1) Puisi: dapat analogikan sebagai sebuah melodi tanpa notasi. Sebagai suatu bentuk karya sastra, puisi menonjolkan sifatnya yang paling imajinatif dan mendalam, menggambarkan dengan cermat alam sekitar, diri sendiri, dan hubungan antara manusia dengan Tuhan yang Maha Kuasa. Puisi mempersembahkan irama yang indah, singkat, dan tepat dalam menyentuh perasaan, memberikan kegembiraan tersendiri. Bahasa dalam puisi bersifat padat dan singkat, menciptakan suatu bentuk ekspresi, deskripsi, protes, atau narasi. Puisi dapat dikelompokkan ke dalam berbagai ragam berikut (1) puisi naratif, (2) puisi lirik, (3) Puisi deskriptif, (4) puisi fisikal, (5) puisi platonic, (6) puisi metafisikal, (7) puisi subjektif, (8) puisi objektif, (9) puisi konkret, (10) puisi diafan, (11) puisi prismptis, (12) puisi parnasian, (13) puisi inspiratif, (14) puisi pamphlet, (15) puisi demonstrasi, dan (16) puisi alegori.
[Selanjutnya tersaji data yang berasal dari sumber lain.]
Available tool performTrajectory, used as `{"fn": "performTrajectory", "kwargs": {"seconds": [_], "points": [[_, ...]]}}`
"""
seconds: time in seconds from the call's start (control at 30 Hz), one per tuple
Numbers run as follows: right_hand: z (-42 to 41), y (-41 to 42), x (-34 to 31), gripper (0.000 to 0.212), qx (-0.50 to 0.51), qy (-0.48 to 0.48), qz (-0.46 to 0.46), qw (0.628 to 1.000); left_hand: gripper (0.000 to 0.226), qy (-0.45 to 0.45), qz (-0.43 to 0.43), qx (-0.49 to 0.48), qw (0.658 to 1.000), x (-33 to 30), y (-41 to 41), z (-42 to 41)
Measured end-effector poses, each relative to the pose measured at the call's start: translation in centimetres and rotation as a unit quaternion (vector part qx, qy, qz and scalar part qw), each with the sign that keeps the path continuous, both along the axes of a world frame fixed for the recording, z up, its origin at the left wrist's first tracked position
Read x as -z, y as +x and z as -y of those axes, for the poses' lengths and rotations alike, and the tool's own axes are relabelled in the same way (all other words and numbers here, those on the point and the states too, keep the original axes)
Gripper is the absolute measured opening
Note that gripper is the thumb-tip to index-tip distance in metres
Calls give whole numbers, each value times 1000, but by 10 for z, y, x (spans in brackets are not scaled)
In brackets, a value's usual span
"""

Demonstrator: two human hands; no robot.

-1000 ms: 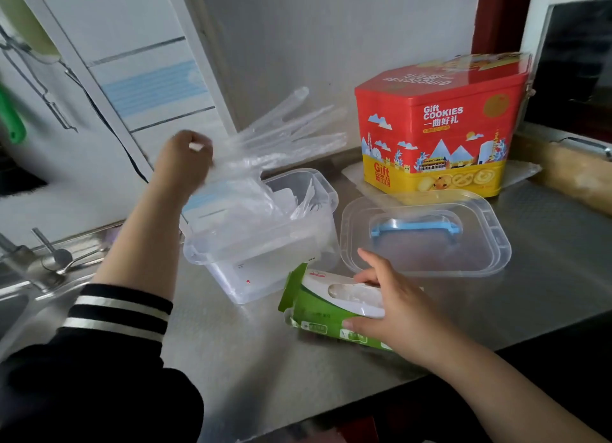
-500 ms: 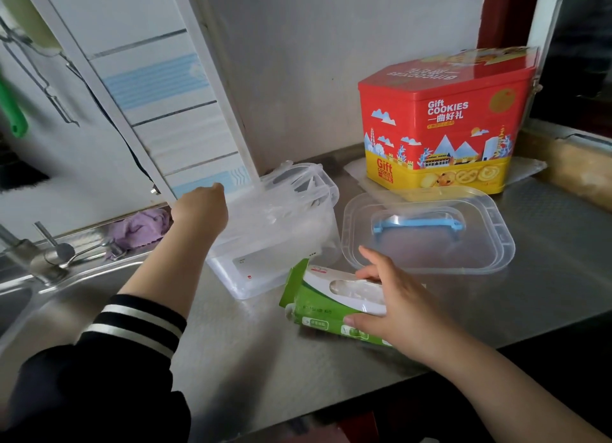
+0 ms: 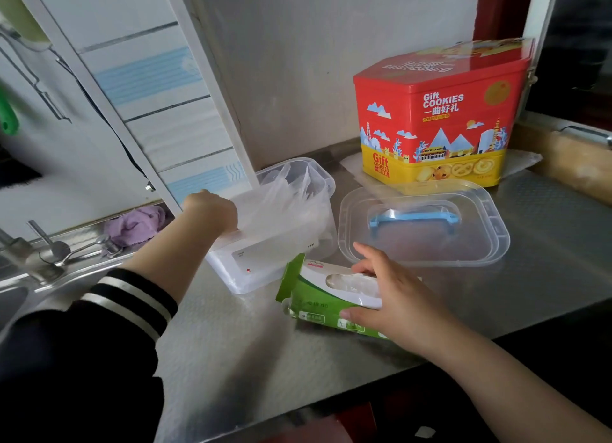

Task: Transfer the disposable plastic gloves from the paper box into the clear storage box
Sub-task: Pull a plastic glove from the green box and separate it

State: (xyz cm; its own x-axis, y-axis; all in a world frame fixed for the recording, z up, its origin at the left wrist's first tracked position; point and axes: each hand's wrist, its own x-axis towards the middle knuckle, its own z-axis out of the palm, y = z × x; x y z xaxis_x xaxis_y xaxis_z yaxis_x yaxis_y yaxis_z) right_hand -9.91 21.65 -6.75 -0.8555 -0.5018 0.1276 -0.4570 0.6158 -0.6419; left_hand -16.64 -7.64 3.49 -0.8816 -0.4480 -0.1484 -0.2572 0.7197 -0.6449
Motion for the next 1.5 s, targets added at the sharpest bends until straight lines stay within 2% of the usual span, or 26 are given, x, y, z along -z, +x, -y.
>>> {"fn": "performTrajectory", "kwargs": {"seconds": [0.13, 0.2, 0.27, 0.33, 0.37, 0.4, 0.47, 0.5, 0.53, 0.6, 0.63, 0.7, 0.77, 0.93, 1.03, 1.17, 1.23, 1.3, 1.33, 1.4, 1.43, 1.47, 1.5], "points": [[0, 0, -1, 97, -1, 1, 0, 1000, 38, 13, 47, -3, 999, 0, -5, -4], [0, -1, 0, 97, -2, -2, -3, 1000, 54, 32, 33, 7, 999, -12, -2, -5], [-1, 0, 0, 96, -4, -4, -10, 1000, 65, 33, -24, 31, 999, -32, 7, -7], [-1, 0, 2, 91, 4, -13, -3, 1000, 56, 39, -123, 79, 988, -47, 21, -19], [0, 0, 3, 85, 11, -21, 3, 1000, 47, 57, -193, 121, 972, -50, 29, -31], [0, -1, 5, 74, 16, -29, 1, 999, 37, 88, -274, 183, 940, -47, 38, -45], [2, -3, 8, 49, 21, -40, -26, 999, 23, 200, -409, 315, 833, -31, 58, -76], [3, -4, 8, 39, 27, -50, -31, 998, 23, 275, -427, 354, 786, -20, 67, -89], [4, -5, 8, 33, 36, -66, -24, 997, 26, 362, -404, 366, 756, -8, 75, -100], [6, -7, 8, 24, 52, -100, 5, 994, 39, 521, -281, 336, 732, 23, 82, -109], [6, -9, 8, 19, 58, -116, 24, 991, 50, 569, -217, 311, 730, 39, 83, -108], [7, -12, 7, 7, 63, -145, 61, 986, 72, 583, -133, 285, 749, 68, 80, -103], [8, -13, 4, 6, 72, -142, 71, 985, 85, 559, -133, 297, 762, 88, 76, -98], [17, -14, 5, 9, 82, -81, -9, 993, 83, 614, -158, 284, 720, 99, 72, -95], [21, -14, 3, 9, 108, -93, -20, 990, 81, 629, -172, 268, 709, 103, 72, -96], [19, -13, -5, 13, 102, -229, 69, 966, 77, 650, -172, 248, 698, 102, 71, -97], [16, -13, -6, 16, 112, -330, 96, 932, 75, 654, -173, 244, 695, 101, 72, -97], [12, -11, -10, 10, 114, -400, 130, 900, 75, 649, -176, 251, 696, 101, 72, -97], [9, -11, -12, 6, 94, -394, 146, 903, 75, 647, -179, 255, 696, 101, 73, -97], [7, -14, -7, 47, 64, -270, 153, 949, 74, 646, -185, 262, 693, 103, 73, -97], [8, -14, -4, 57, 68, -190, 126, 971, 74, 645, -185, 264, 693, 103, 73, -97], [11, -14, 0, 50, 78, -144, 91, 982, 74, 644, -186, 264, 694, 103, 73, -96], [14, -13, 0, 31, 89, -141, 62, 984, 74, 643, -186, 264, 695, 103, 73, -97]]}}
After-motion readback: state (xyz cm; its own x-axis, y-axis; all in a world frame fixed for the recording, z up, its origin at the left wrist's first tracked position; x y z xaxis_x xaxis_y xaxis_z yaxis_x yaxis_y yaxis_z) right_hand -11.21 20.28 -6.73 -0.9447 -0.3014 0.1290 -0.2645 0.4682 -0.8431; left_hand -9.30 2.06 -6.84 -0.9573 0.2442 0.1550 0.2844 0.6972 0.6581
Adapun jenis-jenis puisi:

a) Puisi Lama, diantaranya: Pantun, Gurindam, dan Syair

b) Puisi Baru diantaranya: Balada, Hymne, Ole, Epigram, Elegi, Satire, Soneta, Terzina, Quatrain, Oktaf, Sektet.
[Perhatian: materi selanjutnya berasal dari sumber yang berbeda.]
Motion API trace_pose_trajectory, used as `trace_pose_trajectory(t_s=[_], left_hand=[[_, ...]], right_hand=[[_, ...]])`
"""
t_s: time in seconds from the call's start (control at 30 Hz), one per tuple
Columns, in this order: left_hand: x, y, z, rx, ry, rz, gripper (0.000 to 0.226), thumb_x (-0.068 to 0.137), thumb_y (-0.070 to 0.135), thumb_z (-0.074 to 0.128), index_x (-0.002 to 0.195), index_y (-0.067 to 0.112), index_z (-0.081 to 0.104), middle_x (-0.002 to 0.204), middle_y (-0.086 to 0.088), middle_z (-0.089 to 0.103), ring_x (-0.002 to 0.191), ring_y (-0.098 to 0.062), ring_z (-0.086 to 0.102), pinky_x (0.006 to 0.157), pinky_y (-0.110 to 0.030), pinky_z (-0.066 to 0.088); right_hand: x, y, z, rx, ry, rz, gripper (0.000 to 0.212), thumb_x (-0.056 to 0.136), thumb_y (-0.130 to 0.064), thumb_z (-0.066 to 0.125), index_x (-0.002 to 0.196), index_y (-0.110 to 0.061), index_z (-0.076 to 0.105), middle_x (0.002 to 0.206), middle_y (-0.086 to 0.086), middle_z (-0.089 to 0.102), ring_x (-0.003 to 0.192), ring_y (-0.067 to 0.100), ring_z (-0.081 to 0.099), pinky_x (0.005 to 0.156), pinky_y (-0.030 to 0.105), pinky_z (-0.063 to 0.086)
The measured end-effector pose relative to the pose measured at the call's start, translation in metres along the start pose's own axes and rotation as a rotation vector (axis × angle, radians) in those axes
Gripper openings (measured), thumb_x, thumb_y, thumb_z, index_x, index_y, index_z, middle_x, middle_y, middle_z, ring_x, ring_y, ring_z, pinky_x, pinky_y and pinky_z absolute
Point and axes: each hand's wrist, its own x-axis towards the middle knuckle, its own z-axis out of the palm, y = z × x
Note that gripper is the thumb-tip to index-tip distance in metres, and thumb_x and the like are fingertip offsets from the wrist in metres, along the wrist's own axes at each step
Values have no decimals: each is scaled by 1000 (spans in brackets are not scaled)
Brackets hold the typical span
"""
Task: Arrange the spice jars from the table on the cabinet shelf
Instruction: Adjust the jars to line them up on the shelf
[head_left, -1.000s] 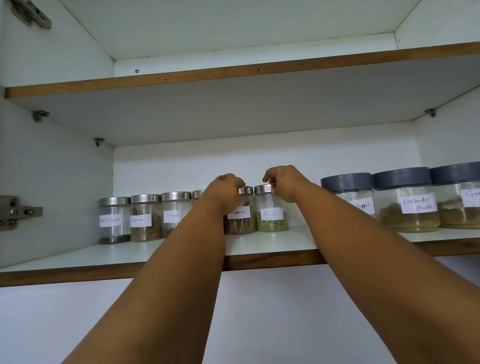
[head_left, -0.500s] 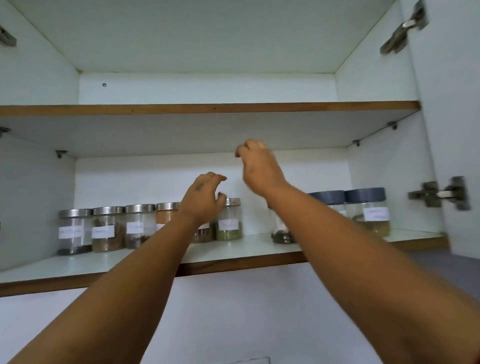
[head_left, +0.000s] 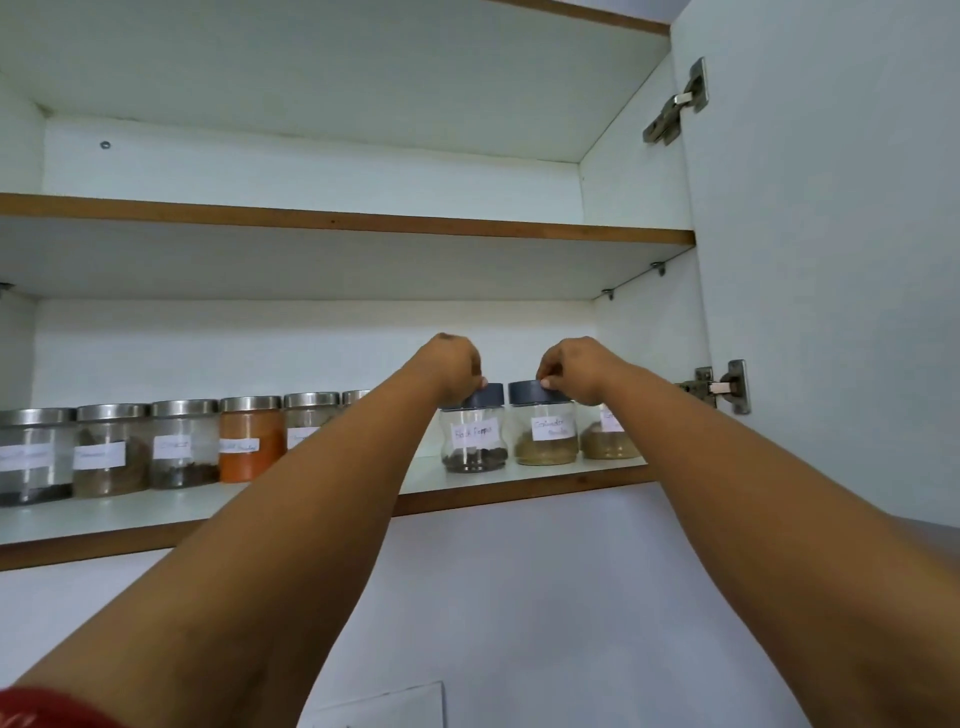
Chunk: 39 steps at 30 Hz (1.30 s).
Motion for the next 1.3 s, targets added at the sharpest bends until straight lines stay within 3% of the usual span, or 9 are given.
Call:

c) Puisi Kontemporer, diantaranya: Mantra (Munaris, 2020:3-4).

2) Prosa merupakan bentuk karya sastra yang dikonstruksi melalui jalinan paragraf, bukan bait-bait puisi. Konstruksi ini melibatkan elemen-elemen seperti latar, waktu, suasana, peristiwa, alur, dan karakter, berdasarkan tema cerita yang diimajinasikan. Prosa secara umum dikategorikan ke dalam dua kelompok: prosa lama dan prosa baru. Pembahasan lebih lanjut mengenai kedua kategori prosa ini akan disajikan pada bagian berikut:

a) Prosa Lama, contohnya: Dongeng, Hikayat.

b) Prosa Baru, contohnya: Cerita Pendek (Munaris, 2020:4)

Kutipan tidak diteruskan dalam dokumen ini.